Troubleshooting and common errors

If your trigger job fails or doesn’t start the Prophecy pipeline as expected, review the following common issues:

Missing or incorrect parameters

Make sure your parameters match the exact Prophecy project and pipeline:

--fabric-id 213
--pipeline-name top_encounters
--project-id 297

If any of these are incorrect (for example, the wrong fabric ID), the trigger script will run but the pipeline will not start.

tip

You can confirm your fabric and project IDs in Prophecy under Metadata > Fabrics and Metadata > Projects. When you open the entity's metadata page, you'll find the ID in the URL.

Authentication errors

If you see an authentication or permissions error:

  • Ensure that your Prophecy API token is valid.
  • Ensure the user running the job has both Databricks and Prophecy credentials set up (via API token or linked integration).

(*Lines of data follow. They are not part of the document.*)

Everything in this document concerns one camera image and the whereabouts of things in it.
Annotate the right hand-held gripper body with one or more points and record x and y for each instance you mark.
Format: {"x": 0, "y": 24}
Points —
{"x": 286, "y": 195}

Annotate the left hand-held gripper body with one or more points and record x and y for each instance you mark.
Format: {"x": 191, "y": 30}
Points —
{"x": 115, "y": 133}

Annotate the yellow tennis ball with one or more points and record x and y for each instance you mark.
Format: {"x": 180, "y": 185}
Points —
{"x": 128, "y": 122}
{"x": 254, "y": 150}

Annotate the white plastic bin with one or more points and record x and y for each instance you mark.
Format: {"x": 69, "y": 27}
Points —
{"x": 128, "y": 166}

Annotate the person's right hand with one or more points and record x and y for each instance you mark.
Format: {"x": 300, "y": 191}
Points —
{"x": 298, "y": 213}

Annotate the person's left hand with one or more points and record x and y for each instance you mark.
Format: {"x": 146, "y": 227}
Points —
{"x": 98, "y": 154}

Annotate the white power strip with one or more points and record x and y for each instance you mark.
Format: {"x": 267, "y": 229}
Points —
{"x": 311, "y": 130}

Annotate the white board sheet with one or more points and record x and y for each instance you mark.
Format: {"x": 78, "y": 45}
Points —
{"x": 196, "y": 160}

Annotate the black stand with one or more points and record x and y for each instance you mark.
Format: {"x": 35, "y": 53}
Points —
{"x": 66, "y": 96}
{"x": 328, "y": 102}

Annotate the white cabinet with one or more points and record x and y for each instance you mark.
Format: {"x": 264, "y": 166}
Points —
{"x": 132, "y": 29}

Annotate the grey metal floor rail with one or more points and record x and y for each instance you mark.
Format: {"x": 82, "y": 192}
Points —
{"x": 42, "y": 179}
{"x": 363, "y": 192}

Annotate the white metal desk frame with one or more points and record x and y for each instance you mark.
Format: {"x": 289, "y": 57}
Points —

Compute or environment failures

If the job never starts:

  • Check that Compute is set to Serverless (Autoscaling) or a valid cluster.
  • If your workspace doesn’t support Serverless, choose a specific existing cluster.

Path errors

If Databricks cannot locate the trigger script:

  • Make sure the Path field matches the full path in the Databricks repository.
  • Example: /Users/databricks-dev-e2@simpledatalabs.com/pipeline_trigger.py

Output or log clarity

If the job completes but you’re not sure whether the pipeline ran:

  • Check the job’s Output tab. Successful runs include confirmation such as:

    Success: True
    Message: Pipeline triggered successfully.

    You can click the pipeline link in the output to open it directly in Prophecy for verification and debugging.

Prophecy pipeline failures

If the Databricks job succeeds but the pipeline itself fails:

  • Open the Prophecy pipeline linked in the output log.
  • Identify the failed gem.
  • Review Prophecy validation output for the gem fix the specific component.

Timeout or network errors

If execution hangs:

  • Check Databricks workspace connectivity to Prophecy’s API endpoint.
  • Increase the job timeout in Databricks if the trigger script is waiting for confirmation of a long-running Prophecy job.